The VEAF Mission Creation Tools contains .lua scripts that are meant to be ran inside a DCS mission, and also other scripts that are meant to run outside a mission.
These scripts are mainly used in the mission building and extraction pipelines (see workflow).
DCS mission editor saves the mission data as a set of .lua files compressed in the .miz mission file.
Unfortunately, due to the way lua handles tables and to the way the mission editor is programmed, there is a good chance the content of these lua files is completely shuffled everytime a mission is saved, even if the change is small.
This makes comparing two versions of a mission difficult, and merging concurrent editions in a source control system (e.g. GIT) all but impossible.
The veafMissionNormalizer script can be used in the extraction pipeline (extract.cmd) to normalize the output of the DCS mission editor; this means that the data inside the lua files is sorted and written in a predefined way (always the same).
It is way easier to pinpoint modifications in the resulting lua files than in the raw DCS mission editor files.
Example of use:
A lot of planes in DCS can use presets in their onboard radios. This makes it easy to share a pre-briefed frequency plan (a.k.a. crystallization) among players.
Unfortunately, editing these presets in the DCS mission editor, and maintaining the crystallization, is hard.
The VEAF radio preset frequencies injector is a lua script that can be run in the build and/or the extract pipelines.
It parses the mission files, and uses an internal database to find out how to configure the planes in the mission.
The configuration is stored in a mission-specific lua file and its syntax is simple.
It's a single table called radioSettings, that contains entries (freely named) which can specify a unit type, a coalition and/or a country.

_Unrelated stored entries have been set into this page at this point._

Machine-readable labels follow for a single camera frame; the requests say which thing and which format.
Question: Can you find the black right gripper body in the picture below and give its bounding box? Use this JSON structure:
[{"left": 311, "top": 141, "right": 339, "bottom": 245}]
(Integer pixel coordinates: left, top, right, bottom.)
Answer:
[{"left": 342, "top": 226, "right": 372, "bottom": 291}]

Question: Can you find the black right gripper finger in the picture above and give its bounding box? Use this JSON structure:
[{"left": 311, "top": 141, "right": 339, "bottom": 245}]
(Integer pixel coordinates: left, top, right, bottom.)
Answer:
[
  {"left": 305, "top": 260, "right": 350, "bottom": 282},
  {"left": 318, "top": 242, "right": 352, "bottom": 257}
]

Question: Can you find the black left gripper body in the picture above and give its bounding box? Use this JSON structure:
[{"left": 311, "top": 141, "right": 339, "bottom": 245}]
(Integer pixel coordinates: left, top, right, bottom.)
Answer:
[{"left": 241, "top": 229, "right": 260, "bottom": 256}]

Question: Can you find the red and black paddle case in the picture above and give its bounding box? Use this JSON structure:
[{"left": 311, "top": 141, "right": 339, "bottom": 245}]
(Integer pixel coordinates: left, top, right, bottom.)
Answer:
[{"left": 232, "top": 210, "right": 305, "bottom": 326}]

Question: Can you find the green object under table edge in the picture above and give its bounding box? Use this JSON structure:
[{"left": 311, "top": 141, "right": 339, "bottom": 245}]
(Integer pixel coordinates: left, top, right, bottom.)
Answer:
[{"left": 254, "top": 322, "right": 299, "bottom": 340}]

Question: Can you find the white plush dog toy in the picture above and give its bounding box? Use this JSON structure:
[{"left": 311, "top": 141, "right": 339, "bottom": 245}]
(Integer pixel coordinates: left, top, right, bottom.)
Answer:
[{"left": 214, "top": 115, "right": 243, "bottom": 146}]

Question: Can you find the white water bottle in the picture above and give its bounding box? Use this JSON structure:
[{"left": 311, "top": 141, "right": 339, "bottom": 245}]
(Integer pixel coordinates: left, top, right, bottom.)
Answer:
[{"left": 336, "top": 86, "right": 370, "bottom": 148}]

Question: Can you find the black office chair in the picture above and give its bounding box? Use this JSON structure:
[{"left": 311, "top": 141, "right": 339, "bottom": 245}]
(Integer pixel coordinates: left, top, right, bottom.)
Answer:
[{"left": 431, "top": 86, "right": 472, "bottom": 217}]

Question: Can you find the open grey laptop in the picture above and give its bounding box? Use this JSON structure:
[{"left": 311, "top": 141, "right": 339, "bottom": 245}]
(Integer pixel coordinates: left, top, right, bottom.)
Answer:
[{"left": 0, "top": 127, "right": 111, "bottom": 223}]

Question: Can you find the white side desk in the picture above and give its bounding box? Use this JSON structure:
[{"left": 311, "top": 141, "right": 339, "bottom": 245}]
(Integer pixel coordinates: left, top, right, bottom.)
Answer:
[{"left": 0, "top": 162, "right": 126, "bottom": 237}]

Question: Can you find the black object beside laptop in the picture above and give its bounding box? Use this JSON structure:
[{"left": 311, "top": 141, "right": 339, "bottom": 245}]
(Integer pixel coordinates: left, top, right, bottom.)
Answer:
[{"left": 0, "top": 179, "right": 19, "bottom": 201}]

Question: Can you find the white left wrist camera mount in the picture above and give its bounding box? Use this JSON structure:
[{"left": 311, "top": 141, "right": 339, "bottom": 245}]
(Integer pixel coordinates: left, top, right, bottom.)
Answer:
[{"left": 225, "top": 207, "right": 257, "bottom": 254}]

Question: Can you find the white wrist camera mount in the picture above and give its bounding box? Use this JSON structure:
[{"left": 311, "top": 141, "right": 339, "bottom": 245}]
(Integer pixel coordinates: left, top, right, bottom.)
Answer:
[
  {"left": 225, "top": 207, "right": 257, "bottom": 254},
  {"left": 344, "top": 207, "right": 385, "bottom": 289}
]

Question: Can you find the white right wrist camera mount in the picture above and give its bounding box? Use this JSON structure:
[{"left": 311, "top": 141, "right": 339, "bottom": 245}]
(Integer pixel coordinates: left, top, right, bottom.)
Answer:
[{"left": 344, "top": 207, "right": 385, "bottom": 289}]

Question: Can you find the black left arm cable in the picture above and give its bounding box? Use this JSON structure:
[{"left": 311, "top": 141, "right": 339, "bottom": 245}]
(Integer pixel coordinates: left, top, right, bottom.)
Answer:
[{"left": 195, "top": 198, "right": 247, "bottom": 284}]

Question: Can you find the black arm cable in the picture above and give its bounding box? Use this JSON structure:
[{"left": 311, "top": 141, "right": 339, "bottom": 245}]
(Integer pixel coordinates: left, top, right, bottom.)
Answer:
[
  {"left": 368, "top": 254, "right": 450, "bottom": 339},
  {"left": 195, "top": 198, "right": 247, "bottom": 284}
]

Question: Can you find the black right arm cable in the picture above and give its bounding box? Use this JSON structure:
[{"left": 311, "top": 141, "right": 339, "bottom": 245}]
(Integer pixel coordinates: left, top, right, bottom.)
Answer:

When the script runs, each unit in the mission is tested against the data in this table, and if it matches one of the entries then it's processed. When processing a unit, its radio configuration is replaced with the one in the radioSettings entry
Example:
radioSettings = {
["blue F-14B"] = {
["type"] = "F-14B",
["coalition"] = "blue",
["Radio"] = {
[1] = {
["channels"] = {
[1] = 243,
...
[20] = 271.7,
}, -- end of ["channels"]
["modulations"] = {
[1] = 0,
...
[20] = 0,
}, -- end of ["modulations"]
}, -- end of [1]
}, -- end of ["Radio"]
In this example, all the blue units of type F-14B will be configured with these radio settings. F-14 in other coalitions and other unit types will not be processed.
Other example:
radioSettings = {
["Ka-50"] = {
["type"] = "Ka-50",
["Radio"] = {...}
All the Ka-50 in the mission will be processed, regardless of their coalition.